“I know,” I said. But I didn’t want to think of my father living in some facility, and I didn’t want to worry about who was taking care of him and how well they were doing so. What was the point? We’d been told that this was our option, and this facility was the best we’d seen.
“I mean the whole situation,” my mother said. “It’s the pits, isn’t it?”
“Yeah, it is, Mom. It really is.”
“Your father worked so hard all his life, and for what? He’s going to end up here? It makes you wonder, doesn’t it?”
It truly did, and that was as close as I’d ever come to hearing my mother question her faith.
22
We didn’t go home to think it over. My mother and I filled out the paperwork that afternoon in Shirley Farley’s office. My mother chose a room with a western view. “Your father enjoys the sunsets,” she said.
My parents’ health insurance would cover most but not all of the costs. I saw no way that my mother could afford the difference, but when I mentioned this, she dismissed it. “Money will not dictate your father’s comfort,” she said.
We moved my father the next day, and after my mother and I got him physically situated, I told her I needed to run some errands and would pick up staples for his refrigerator. Ernie and Mickie were waiting for me at the house when I arrived with a small U-Haul trailer. Ernie and I loaded up my father’s beloved recliner, side table, and lamp while Mickie boxed up framed photographs from the mantel. We also rolled up the throw rug in the living room and took a couple of paintings from the walls. I’d cleared this with Mrs. Farley but had not told my mother.
When I knocked on the door to my father’s room, my mother opened it to find Ernie and me straining with the weight of the recliner.
“What are you doing?” she asked.
“If Dad can’t come home, we’re going to bring home to Dad.”

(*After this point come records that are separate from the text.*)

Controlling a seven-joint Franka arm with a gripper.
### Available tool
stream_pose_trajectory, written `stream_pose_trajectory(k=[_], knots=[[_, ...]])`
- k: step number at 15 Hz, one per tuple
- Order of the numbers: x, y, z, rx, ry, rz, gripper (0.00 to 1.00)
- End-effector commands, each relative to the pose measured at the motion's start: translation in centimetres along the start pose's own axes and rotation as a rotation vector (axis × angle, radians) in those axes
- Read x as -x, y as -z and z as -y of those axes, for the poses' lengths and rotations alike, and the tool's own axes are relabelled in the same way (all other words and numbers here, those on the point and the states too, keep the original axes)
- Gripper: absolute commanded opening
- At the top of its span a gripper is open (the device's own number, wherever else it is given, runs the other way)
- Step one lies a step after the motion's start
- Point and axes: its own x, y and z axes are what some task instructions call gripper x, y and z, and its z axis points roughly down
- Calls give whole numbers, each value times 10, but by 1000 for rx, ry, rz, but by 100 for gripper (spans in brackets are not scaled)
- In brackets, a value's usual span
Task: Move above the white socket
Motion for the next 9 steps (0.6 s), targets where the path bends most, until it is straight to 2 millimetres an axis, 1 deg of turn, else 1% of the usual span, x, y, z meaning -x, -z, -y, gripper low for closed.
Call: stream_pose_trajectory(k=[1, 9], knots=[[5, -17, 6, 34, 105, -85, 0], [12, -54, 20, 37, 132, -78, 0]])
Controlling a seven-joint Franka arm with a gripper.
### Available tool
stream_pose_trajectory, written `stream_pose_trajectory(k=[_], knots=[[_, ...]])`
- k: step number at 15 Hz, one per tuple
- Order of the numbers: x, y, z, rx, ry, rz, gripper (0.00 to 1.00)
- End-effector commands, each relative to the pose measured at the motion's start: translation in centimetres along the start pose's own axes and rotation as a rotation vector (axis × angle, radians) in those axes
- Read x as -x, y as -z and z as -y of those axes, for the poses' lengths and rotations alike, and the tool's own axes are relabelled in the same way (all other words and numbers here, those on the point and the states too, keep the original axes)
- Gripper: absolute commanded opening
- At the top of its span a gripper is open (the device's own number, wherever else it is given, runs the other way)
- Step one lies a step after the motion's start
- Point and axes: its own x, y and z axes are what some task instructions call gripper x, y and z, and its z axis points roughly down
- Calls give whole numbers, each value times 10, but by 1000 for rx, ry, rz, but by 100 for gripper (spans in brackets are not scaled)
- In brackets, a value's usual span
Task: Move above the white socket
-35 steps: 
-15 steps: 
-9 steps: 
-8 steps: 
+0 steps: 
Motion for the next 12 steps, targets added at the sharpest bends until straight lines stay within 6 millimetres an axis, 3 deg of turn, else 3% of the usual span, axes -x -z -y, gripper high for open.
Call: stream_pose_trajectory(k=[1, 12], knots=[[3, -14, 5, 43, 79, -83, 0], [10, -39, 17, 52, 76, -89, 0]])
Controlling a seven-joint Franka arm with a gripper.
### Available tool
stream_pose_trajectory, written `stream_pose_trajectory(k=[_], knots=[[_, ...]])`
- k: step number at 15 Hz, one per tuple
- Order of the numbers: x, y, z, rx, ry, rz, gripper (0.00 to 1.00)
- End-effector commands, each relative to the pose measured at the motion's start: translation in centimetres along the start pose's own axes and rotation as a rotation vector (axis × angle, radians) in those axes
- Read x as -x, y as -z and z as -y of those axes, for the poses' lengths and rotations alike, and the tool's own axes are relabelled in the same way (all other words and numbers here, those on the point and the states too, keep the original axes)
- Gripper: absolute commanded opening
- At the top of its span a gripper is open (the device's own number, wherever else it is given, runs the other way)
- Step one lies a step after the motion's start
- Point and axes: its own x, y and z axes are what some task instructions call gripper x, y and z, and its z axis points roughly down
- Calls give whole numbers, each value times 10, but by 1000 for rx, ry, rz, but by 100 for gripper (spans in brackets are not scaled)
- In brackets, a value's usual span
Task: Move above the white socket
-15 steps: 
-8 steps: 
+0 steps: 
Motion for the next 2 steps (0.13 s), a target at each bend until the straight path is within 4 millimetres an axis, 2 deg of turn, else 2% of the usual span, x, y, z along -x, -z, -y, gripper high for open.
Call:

Ernie and I set down the throw rug and recliner along with the side table and lamp. After my mother composed herself, she and Mickie arranged the photographs around the room, hung the paintings, and put away the kitchenware, pots and pans, and cutlery. By the time Mickie was finished, the refrigerator and shelves were stocked. It wasn’t home, but it was the next best thing.
“There’s only one thing missing,” I said.
My mother looked at me inquisitively.
“I think tonight would be a good night for your lasagna,” I said, and I pulled out one my mother had frozen.
Despite my mother’s insistence, Mickie and Ernie did not join us for dinner, wanting to give us time alone. The three of us sat together at the table, my father listing in his wheelchair. My mother reached and took his hand as we created our traditional circle. “Dear Lord,” she said. “Though we do not know your ways, we accept that everything that happens is your will. Help us to accept that which we cannot change, give us the courage to change what we can, and the wisdom to know the difference.”
I humored her and said, “Amen.”
My mother served me a wedge of lasagna and said, “We shared our first moments together, the three of us, in a hospital,” and she told me again about the day I was born. I listened and asked the same questions, sensing that telling the story was cathartic for her. After dinner, we helped my father into his recliner, and my mother read the newspaper to him. Then we turned on the television for him, and my mother sat on the couch to say her rosary. Her continued devotion in the face of all that had happened amazed me, but at this point I had concluded that I no longer shared her faith in a God who controlled the universe like a puppet master pulling and tugging strings and making us all dance. Our lives, I believed, were more like billiard balls on a pool table, ricocheting randomly with the impact of the cue ball. To believe otherwise was to believe that a God to whom my mother had devoted her life had responded by striking down her husband and causing her so much pain. I couldn’t accept that.